Press Release

Gillibrand Urges President & Congress To Finally Make College Safer By Passing Bipartisan Campus Sexual Assault Prevention Bill

Jan 20, 2015

Washington, DC – As the President prepares to discuss his proposal to help make college more affordable, U.S. Senator Kirsten Gillibrand today urged the White House and Congress to also make campuses safer. Senator Gillibrand discussed the bipartisan legislation she introduced last fall, the Campus Accountability and Safety Act, which will be reintroduced this Congress. She invited Emma Sulkowicz, a Columbia University student and campus sexual assault survivor, as her guest to attend the President’s address. Sulkowicz joined Senator Gillibrand last April in New York City to tell her story publicly for the first time and help launch the effort in Congress to combat the prevalence of sexual assault on college campuses. 

U.S. Senator Kirsten Gillibrand released the following statement today as the President prepares to speak before the nation in his State of the Union address:

“Early reports indicate that President Obama’s speech will focus on improving the lives of our middle-class families. We’re finally starting to measure improvement in our economy – but there  is no doubt that when it comes to helping hard-working families make ends meet, we still have a lot of work to do. But I am encouraged by the early reports of the president focusing on the economic issues that deeply affect our state – like paid family medical leave.

“Right now, in 2015, new parents still aren’t guaranteed paid leave with the birth or adoption of a new child, or if they need to care for a sick loved one. We’re the only industrialized nation left in the world that hasn’t established paid leave. I’m pleased the President is taking this important first step, and I stand ready to work with him, as well as my colleagues on both sides of the aisle, to pass my proposal, the FAMILY Act.

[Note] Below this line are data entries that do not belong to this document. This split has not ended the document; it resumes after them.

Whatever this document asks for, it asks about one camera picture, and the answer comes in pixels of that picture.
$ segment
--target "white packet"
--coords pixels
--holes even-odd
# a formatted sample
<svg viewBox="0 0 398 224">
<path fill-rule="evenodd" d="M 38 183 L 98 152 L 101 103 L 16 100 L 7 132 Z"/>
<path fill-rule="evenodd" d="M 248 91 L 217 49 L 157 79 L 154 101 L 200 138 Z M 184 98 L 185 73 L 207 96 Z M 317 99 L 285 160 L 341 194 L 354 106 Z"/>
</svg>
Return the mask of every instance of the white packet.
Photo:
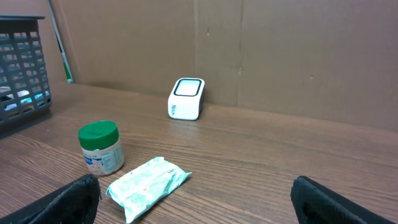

“I’m also eager to hear more about the President’s plan to reduce the tax burden on middle-class families. We know lower- and middle-class families can pay higher tax rates than the wealthiest Americans. I’ve long said that we need to close these loopholes, and I look forward to working on a plan that provides tax relief for those who need it the most – like recent college graduates. The debt that students and their families face is staggering, and I hope the President’s renewed focus on college affordability will help us carry out the reforms that students desperately need.

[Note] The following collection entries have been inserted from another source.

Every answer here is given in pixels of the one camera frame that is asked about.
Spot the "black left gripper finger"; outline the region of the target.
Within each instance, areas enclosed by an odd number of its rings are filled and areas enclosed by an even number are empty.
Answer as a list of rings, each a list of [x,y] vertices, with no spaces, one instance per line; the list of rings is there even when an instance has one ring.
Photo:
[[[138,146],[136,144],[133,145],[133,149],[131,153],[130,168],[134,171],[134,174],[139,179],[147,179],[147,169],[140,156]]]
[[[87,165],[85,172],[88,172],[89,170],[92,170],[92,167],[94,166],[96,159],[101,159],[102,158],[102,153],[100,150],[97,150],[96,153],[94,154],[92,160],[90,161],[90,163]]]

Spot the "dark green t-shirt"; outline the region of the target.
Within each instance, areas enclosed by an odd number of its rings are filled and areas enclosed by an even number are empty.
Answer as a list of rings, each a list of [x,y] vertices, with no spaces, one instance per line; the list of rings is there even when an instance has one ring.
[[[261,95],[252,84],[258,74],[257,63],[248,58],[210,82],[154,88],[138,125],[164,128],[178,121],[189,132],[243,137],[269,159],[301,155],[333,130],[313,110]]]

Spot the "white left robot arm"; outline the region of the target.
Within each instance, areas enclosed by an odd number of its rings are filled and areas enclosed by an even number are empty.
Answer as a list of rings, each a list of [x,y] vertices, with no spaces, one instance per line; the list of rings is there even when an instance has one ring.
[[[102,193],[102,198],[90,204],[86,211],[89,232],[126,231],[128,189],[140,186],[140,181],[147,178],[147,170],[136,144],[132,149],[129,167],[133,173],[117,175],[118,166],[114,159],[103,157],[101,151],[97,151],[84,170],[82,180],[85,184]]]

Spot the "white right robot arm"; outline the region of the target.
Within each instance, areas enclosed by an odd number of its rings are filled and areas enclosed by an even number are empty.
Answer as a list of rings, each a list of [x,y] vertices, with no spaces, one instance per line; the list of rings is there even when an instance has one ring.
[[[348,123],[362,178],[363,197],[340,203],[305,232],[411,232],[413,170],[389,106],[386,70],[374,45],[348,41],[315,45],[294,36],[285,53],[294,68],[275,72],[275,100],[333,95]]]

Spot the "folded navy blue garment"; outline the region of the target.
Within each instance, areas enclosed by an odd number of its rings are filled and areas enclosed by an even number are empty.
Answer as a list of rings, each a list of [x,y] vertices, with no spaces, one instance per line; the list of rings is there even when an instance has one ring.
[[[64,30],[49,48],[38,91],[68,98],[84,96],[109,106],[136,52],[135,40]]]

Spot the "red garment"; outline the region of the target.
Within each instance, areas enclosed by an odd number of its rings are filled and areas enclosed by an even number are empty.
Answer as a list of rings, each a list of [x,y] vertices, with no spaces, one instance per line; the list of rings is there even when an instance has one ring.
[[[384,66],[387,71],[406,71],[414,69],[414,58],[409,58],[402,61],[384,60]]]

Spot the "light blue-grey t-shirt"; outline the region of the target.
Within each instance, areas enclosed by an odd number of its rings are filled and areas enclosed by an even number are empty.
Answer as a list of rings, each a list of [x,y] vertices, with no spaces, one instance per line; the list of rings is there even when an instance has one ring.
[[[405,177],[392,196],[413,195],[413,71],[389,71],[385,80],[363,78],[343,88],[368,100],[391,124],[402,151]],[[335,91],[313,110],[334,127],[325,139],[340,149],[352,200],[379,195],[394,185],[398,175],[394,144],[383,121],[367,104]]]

“And while we focus on making college more affordable, I hope the President also talks about the need to make our campuses safer. For too long, colleges and universities across the country have been playing down, or even ignoring, the scourge of sexual assaults that continue to take place on their campuses, because the current system actually rewards colleges for ignoring these crimes. Students across the country are demanding more safety on their campuses, and unless we flip those reporting incentives, we will continue to see little accountability.

“Now is the time to pass the bipartisan campus sexual assault bill that my colleagues and I introduced last year. I hope the President will seize the opportunity tonight to make this case to the American people. If a university student faces a harsher punishment for cheating on a test than for committing a violent act of sexual assault, then we are failing our young people, we are failing America’s parents, and we are failing to live up to our ideals.

“My invited guest at the State of the Union tonight is Emma Sulkowicz, a brave young student who was raped, and who has had the courage to demand better from her university and from this Congress. Under the current system, survivors like Emma can’t rely on their college or university for a fair hearing, and they don’t always feel like they can go to law enforcement. Instead, just to be heard, they have to relive the most humiliating moments of their lives to a reporter, or walk around campus carrying a mattress. Congress and this nation should not accept that a young woman like Emma has to share with the whole world the details of the worst night of her life, just to capture her school’s attention.

“I hope that the President will use his speech tonight to draw the nation’s attention to this serious problem, and on the movement of survivors and advocates across the country who have bravely raised their voices in this fight.And I hope that the momentum created by this nationwide, grass-roots student movement will finally push Congress to pass a good law that will make our campuses safer.”

Last Congress Senator Gillibrand introduced the bipartisan Campus Accountability and Safety Act with Senators Claire McCaskill, Dean Heller, Richard Blumenthal, Chuck Grassley, Kelly Ayotte, Mark Warner and Marco Rubio. The legislation would flip the incentives so that colleges and universities are encouraged to report rape and sexual assault incidents, establish better support systems for survivors, and hold offenders responsible. It will be reintroduced in this Congress.

The U.S. Department of Education is currently investigating 12 New York colleges – more than any other state in the nation – for mishandling sexual assault cases. The pending investigations into schools’ Title IX compliance related to sexual violence follow a public outcry about the poor treatment of survivors and a lack of punishment for perpetrators at schools across the nation.

The Campus Accountability and Safety Act would encourage schools to directly address these incidents by:

1.      Establishing new campus resources and support services for student survivors;

2.      Ensuring minimum training standards for on-campus personnel;

3.      Creating new historic transparency requirements;

4.      Increasing campus accountability and coordination with law enforcement; and

5.      Establishing enforceable Title IX penalties and stiffer penalties for Clery Act violations.